**ACTIVITY:**
A verbatim reproduction of the following listing is required; omit the pictures.

-*-*-

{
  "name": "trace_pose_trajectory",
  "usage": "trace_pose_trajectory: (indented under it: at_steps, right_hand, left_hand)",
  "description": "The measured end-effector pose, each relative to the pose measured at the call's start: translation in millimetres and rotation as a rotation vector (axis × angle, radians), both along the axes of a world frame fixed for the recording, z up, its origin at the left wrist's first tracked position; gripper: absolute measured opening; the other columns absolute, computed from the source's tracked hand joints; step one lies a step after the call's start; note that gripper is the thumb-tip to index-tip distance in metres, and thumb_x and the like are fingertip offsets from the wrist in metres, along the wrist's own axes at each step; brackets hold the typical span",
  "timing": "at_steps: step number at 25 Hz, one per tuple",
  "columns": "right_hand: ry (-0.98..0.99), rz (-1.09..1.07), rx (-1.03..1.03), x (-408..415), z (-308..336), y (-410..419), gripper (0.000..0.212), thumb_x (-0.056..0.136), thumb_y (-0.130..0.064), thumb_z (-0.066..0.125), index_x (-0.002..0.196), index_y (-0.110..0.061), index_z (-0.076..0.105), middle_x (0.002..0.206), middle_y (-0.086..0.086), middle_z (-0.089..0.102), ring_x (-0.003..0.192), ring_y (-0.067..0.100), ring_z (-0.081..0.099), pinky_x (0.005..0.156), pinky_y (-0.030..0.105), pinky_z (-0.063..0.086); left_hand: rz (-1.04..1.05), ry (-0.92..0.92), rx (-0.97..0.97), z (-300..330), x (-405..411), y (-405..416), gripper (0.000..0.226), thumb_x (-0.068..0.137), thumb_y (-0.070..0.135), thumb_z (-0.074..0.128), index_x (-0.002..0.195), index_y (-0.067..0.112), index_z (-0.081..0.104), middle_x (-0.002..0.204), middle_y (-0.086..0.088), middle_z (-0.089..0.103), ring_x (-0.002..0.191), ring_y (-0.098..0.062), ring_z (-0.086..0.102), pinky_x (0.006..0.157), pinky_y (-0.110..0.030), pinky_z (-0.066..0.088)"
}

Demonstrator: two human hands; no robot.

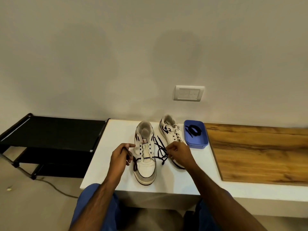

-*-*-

**RESPONSE TO THE EXERCISE:**
{
  "name": "trace_pose_trajectory",
  "usage": "trace_pose_trajectory: (indented under it: at_steps, right_hand, left_hand)",
  "description": "The measured end-effector pose, each relative to the pose measured at the call's start: translation in millimetres and rotation as a rotation vector (axis × angle, radians), both along the axes of a world frame fixed for the recording, z up, its origin at the left wrist's first tracked position; gripper: absolute measured opening; the other columns absolute, computed from the source's tracked hand joints; step one lies a step after the call's start; note that gripper is the thumb-tip to index-tip distance in metres, and thumb_x and the like are fingertip offsets from the wrist in metres, along the wrist's own axes at each step; brackets hold the typical span",
  "timing": "at_steps: step number at 25 Hz, one per tuple",
  "columns": "right_hand: ry (-0.98..0.99), rz (-1.09..1.07), rx (-1.03..1.03), x (-408..415), z (-308..336), y (-410..419), gripper (0.000..0.212), thumb_x (-0.056..0.136), thumb_y (-0.130..0.064), thumb_z (-0.066..0.125), index_x (-0.002..0.196), index_y (-0.110..0.061), index_z (-0.076..0.105), middle_x (0.002..0.206), middle_y (-0.086..0.086), middle_z (-0.089..0.102), ring_x (-0.003..0.192), ring_y (-0.067..0.100), ring_z (-0.081..0.099), pinky_x (0.005..0.156), pinky_y (-0.030..0.105), pinky_z (-0.063..0.086); left_hand: rz (-1.04..1.05), ry (-0.92..0.92), rx (-0.97..0.97), z (-300..330), x (-405..411), y (-405..416), gripper (0.000..0.226), thumb_x (-0.068..0.137), thumb_y (-0.070..0.135), thumb_z (-0.074..0.128), index_x (-0.002..0.195), index_y (-0.067..0.112), index_z (-0.081..0.104), middle_x (-0.002..0.204), middle_y (-0.086..0.088), middle_z (-0.089..0.103), ring_x (-0.002..0.191), ring_y (-0.098..0.062), ring_z (-0.086..0.102), pinky_x (0.006..0.157), pinky_y (-0.110..0.030), pinky_z (-0.066..0.088)"
}

Demonstrator: two human hands; no robot.

Output is complete for this exercise.